Boudy · 31/03/2026 22:38

Business can't or won't pay people a decent wage hence UC.People employed in the NHS,charities,multi nationals etc etc. Also SMEs. It is like a massive ponzi scheme. Some businesses would collapse if they had to pay a decent wage. Others have to pay their share holders etc and are propped up by the tax payer who pays for UC. Also people in receipt of UC pay tax and N.I.

Boudy · 31/03/2026 22:42

House of Lords over 600 of em. £395 a day tax free! This is just the tip of the iceberg. Punching down is really not the way to go but these threads always end up the same way by bashing people in receipt of one benefit or another.Often people are misinformed re benefits and different types too. I assume they are mainly Daily Mail readers.

Katypp · 31/03/2026 22:51

Unforgettablefire · 31/03/2026 22:24

People on benefits, jobseekers for example are given just what the law decides they need to live on.
So you’re basically saying give them even less than that so working people can keep more.
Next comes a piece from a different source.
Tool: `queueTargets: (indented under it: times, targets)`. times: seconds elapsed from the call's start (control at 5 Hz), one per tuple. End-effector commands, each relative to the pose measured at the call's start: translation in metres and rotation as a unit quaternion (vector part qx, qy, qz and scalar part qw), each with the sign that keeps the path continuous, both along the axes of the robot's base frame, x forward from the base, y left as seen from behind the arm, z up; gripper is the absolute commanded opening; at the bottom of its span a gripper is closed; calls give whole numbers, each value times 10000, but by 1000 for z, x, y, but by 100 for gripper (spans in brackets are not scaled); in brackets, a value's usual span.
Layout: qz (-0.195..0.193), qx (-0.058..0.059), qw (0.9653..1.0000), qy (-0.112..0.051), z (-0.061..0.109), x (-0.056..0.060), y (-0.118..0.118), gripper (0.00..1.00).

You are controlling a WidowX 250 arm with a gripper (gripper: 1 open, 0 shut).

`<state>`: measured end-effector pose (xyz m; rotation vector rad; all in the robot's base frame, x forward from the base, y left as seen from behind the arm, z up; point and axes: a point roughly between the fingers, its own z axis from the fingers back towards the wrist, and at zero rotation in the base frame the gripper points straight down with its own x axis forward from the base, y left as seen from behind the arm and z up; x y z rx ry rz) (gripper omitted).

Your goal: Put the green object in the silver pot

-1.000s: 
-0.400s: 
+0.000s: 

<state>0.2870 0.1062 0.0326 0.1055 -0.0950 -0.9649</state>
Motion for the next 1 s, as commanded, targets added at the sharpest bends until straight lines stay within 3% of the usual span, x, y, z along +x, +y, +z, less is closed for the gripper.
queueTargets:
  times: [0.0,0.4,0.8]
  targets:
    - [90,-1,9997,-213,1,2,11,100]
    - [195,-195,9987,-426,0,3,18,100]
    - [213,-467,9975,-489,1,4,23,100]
People on benefits are already going hungry. Using foodbanks. Freezing in damp houses because they can’t afford heating.
Walking the streets day in day out begging for a job and proving it or they will stop your universal credit and then it’s homelessness.
What MORE do you want??? It’s a safety net that’s there in case YOU ever need it yourself and you never know what’s around the corner.

There but for the grace of God…

Well sometimes. But not always.
My friend i spoke of upthread is living quite nicely on benefits supplemented by maintenence, on the equivilent of £75k a year, all tax free of course.
And although her income is higher than two nwm workers and she doesn't work, she will get any hardship payments that may be paid because she is 'vulnerable' because she is on uc.